Capacitive vessels include large veins in the abdominal area, veins in the subpapillary plexus of the skin, and veins of the liver. The function of depositing large volumes of blood can also be performed by the pulmonary veins.

Shunt vessels

• Shunt vessels are an anastomosis of arteries and veins; when they are open, blood circulation in the capillaries is significantly reduced. Shunt vessels are divided into several groups according to their function and structural features:
• Pericardial vessels - these include elastic arteries, vena cava, pulmonary arterial trunk and pulmonary vein. They begin and end the systemic and pulmonary circulation.
• Great vessels are large and medium-sized vessels, veins and arteries of the muscular type, located outside the organs.
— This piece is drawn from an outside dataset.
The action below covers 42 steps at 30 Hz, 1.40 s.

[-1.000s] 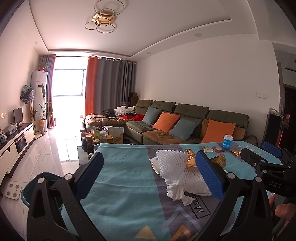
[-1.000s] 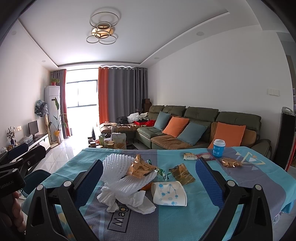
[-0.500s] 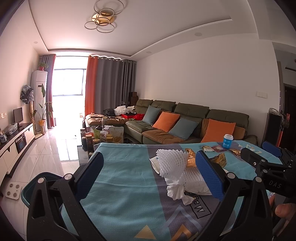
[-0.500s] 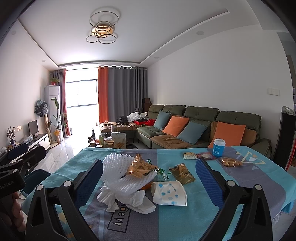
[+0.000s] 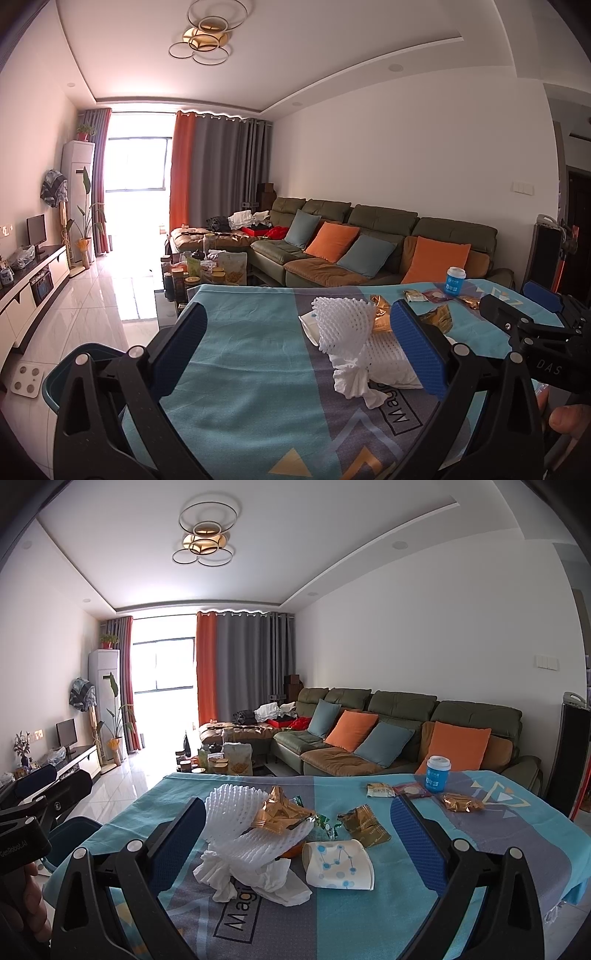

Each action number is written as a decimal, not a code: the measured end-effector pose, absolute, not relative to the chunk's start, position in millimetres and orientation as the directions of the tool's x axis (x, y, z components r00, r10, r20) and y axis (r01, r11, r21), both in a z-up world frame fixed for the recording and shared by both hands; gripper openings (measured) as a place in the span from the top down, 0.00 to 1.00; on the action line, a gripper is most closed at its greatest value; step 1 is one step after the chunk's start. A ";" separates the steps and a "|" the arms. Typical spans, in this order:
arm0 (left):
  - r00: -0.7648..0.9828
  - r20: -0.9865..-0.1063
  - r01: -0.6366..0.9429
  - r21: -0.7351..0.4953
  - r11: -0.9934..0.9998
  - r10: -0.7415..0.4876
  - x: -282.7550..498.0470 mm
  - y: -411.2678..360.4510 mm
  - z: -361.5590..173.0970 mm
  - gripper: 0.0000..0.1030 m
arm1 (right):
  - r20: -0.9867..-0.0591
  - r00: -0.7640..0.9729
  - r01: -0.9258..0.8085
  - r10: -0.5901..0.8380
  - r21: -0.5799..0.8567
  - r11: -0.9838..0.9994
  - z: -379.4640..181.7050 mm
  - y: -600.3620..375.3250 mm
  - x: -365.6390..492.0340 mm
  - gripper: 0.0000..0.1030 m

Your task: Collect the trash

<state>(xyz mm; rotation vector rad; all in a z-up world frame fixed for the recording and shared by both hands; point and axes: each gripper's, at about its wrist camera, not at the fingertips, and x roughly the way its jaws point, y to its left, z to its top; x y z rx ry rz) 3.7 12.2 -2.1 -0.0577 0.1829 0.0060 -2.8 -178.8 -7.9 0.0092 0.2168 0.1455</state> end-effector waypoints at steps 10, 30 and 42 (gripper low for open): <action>0.983 -0.183 -0.012 -0.056 0.998 0.001 3.9 11.9 -2.2 0.05 | -0.221 0.964 -0.149 0.150 0.023 0.989 -9.4 -176.4 1.6 0.06; 0.954 -0.300 0.007 -0.059 0.998 -0.025 56.9 16.4 -4.5 0.05 | -0.356 0.918 -0.206 0.176 -0.048 0.977 -19.3 -160.1 72.1 0.06; 0.908 -0.414 0.016 -0.100 0.995 -0.056 118.4 23.7 -29.2 0.05 | -0.485 0.854 -0.254 0.188 -0.072 0.965 -40.8 -143.7 130.9 0.16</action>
With their help, blood is distributed to all parts of the body.
• Organ vessels - intraorgan arteries, veins, capillaries, providing trophism to the tissues of internal organs.

Circulation circles

The blood flowing through the cardiovascular system can be compared to an athlete running different distances. When it passes through the pulmonary circulation, it is a sprint. And a big circle is already a marathon. The Englishman William Harvey described these circles back in 1628. During a large circle, blood is distributed throughout the body, not forgetting to provide it with oxygen and take away carbon dioxide. During this “race”, arterial blood becomes venous.

The pulmonary circulation is responsible for the flow of blood into the lungs, where the blood releases carbon dioxide and is enriched with oxygen. Blood from the pulmonary circulation returns to the left atrium. The systemic circulation, starting in the left ventricle, transports blood throughout the body. Oxygenated blood is pumped by the left ventricle into the aorta and its many branches - the various arteries. Then it enters the capillary vessels of organs and tissues, where oxygen from the blood is exchanged for carbon dioxide. The systemic circulation ends in small veins that merge into two large veins (vena cava) and return blood to the right atrium. The superior vena cava drains blood from the head, neck and upper extremities, and the inferior vena cava drains blood from the torso and lower extremities.